Bir gün Neşe ile Akademinin arka sokağındaki yokuştan inerken, aniden sağa saptık. O anda, hiç fark edemediğimiz bir taksi arkadan geliverdi. Yokuş aşağıya olduğu için durmakta zorlandı, ancak biraz yavaşlamayı başarabildi. Az daha arabanın altında kalacaktım. Ciddi bir trafik kazası atlatmıştım ve olayın şoku geçince hemen saate baktım. Tam on yedi kırk yediydi. Aynı anda annem takvime on yedi kırk beş olarak kaydetmiş. İki dakikalık hata payı, şok içinde olduğum süreydi. Olay anını tam olarak bana söyledi ve takvimdeki tarihin üzerine yazdığı saati gösterdi:

_ 'Altıya çeyrek vardı. Durduk yerden içime bir sıkıntı girdi! Sol kulağım çınlamaya başladı. 'Eyvah! Kızda bir şey var!..' dedim, kendi kendime. Aklıma hemen sen geldin. Ne olduğunu anlayamadım ama o anda çıldıracak gibi oldum!.. Anlatılmaz bir sıkıntıydı!' dedi.

Olay olmadan önce, bende bir sinirlilik ve tedirginlik vardı. Tehlikenin yavaş yavaş gelmekte olduğunu hissediyordum ama ne ve nasıl bir şey olacağını aklıma getiremiyordum. Konuşarak gidiyorduk. Sakin olsaydım, yolun solundan karşıya geçmeden önce sağıma bakardım. Önümü gördüm ya yetti sanki arkama hiç bakmadım. Neşe de bakmamış. Durduk yerden, bir asap bozukluğu, bir dalgınlık ve ihmal ölümüme ya da sakatlanmama neden olacaktı.

Gerçi olacakla öleceğin önüne geçilmezdi ve duaların Allah'ın izniyle bir kalkan, bir zırh gibi koruyucu etkisi vardı. Anne duası alarak ve besmele ile evden çıkmak da tamamlayıcı bir unsurdu. Dua edeceğimiz, sığınacağımız, kabul olacağı veya olmayacağı da kadere dâhildi. Demek ki ömür bitmemiş, Allah merhametiyle kuşatmıştı ki zarar görmedim. Neşe arkamdaydı. Ona pek bir şey olmazdı.

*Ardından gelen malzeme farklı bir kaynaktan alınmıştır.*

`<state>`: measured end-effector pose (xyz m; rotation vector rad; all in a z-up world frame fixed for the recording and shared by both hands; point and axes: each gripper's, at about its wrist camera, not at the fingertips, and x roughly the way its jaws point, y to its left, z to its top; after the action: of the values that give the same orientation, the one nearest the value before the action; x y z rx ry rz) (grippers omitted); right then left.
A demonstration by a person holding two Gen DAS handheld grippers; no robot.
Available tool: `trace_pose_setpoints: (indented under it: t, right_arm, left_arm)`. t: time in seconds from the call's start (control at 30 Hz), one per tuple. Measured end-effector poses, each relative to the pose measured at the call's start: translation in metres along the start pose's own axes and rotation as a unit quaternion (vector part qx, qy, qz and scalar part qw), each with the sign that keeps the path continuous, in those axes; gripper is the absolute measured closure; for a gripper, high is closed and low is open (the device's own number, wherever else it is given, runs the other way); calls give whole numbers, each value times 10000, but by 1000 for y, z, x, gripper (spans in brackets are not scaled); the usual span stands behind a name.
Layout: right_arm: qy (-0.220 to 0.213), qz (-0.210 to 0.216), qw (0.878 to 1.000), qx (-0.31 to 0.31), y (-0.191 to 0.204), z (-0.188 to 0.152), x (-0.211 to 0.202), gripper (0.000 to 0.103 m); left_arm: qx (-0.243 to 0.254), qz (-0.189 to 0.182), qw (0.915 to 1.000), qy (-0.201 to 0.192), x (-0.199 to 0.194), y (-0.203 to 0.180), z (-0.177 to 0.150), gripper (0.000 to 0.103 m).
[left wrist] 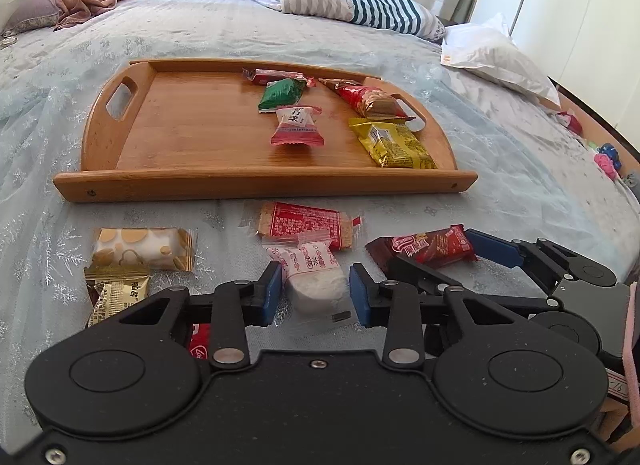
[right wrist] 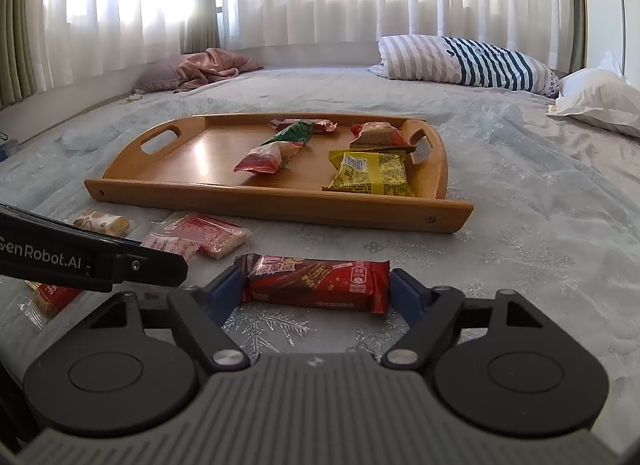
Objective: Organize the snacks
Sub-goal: 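Grasp the red chocolate bar with the right tool while the left tool grasps the clear wrapped cake, then carry both snacks onto the tray and open both tools to release them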
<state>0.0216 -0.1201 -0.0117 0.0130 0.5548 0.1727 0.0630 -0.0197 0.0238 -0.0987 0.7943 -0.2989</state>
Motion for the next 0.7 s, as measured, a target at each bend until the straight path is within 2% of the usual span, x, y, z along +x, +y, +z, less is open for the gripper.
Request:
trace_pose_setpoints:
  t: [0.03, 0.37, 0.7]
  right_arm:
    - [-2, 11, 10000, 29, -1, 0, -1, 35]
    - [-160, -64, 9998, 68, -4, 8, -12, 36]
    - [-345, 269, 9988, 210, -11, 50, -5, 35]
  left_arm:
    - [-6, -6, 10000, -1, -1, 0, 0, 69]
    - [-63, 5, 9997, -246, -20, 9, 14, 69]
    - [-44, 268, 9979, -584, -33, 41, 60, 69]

Yolda sokakta, tali yol, ara yol da olsa taşıtlar kadar yayalar da trafikteydi. Umursamayız ya emniyette sanırız ya kendimizi, ayaklarımız yere basmakta olduğu için... Hiç doğru olmadığını o gün anladım. Yürürken konuşulur, belki tartışılır, asabi de olunabilir ama asla tedbiri elden bırakmamak gerekiyor.

Bir defasında da okulda büyük bir öğrenci kavgası olmuştu. O sırada son dersten çıkmış, evlerimize gidecektik. Gece saat on gibiydi. Onu da annem kaydetmiş, eve döndüğümde; Tehlikenin başlaması, arada kalmamız ve kurtulup eve varmamız arasında, olayın üzerinden en fazla altı dakika geçmiş olması gerekirdi. Annem, olaydan tam altı dakika önceyi belirten saati, ait olduğu günün üstüne kaydetmiş, eve girer girmez gösterdi. Artık hayret etmez olmuştuk. Böyle şeyler bize doğal geliyordu.

Anarşi dönemiydi. Gençliğin sağa sola yönlendirildiği, öncelikle iki büyük parçaya bölündüğü ve çatıştırıldığı zamanlardı. Her an her şey olabiliyordu. Hepimiz her olasılığa hazır bir şekilde okula gidip geliyorduk.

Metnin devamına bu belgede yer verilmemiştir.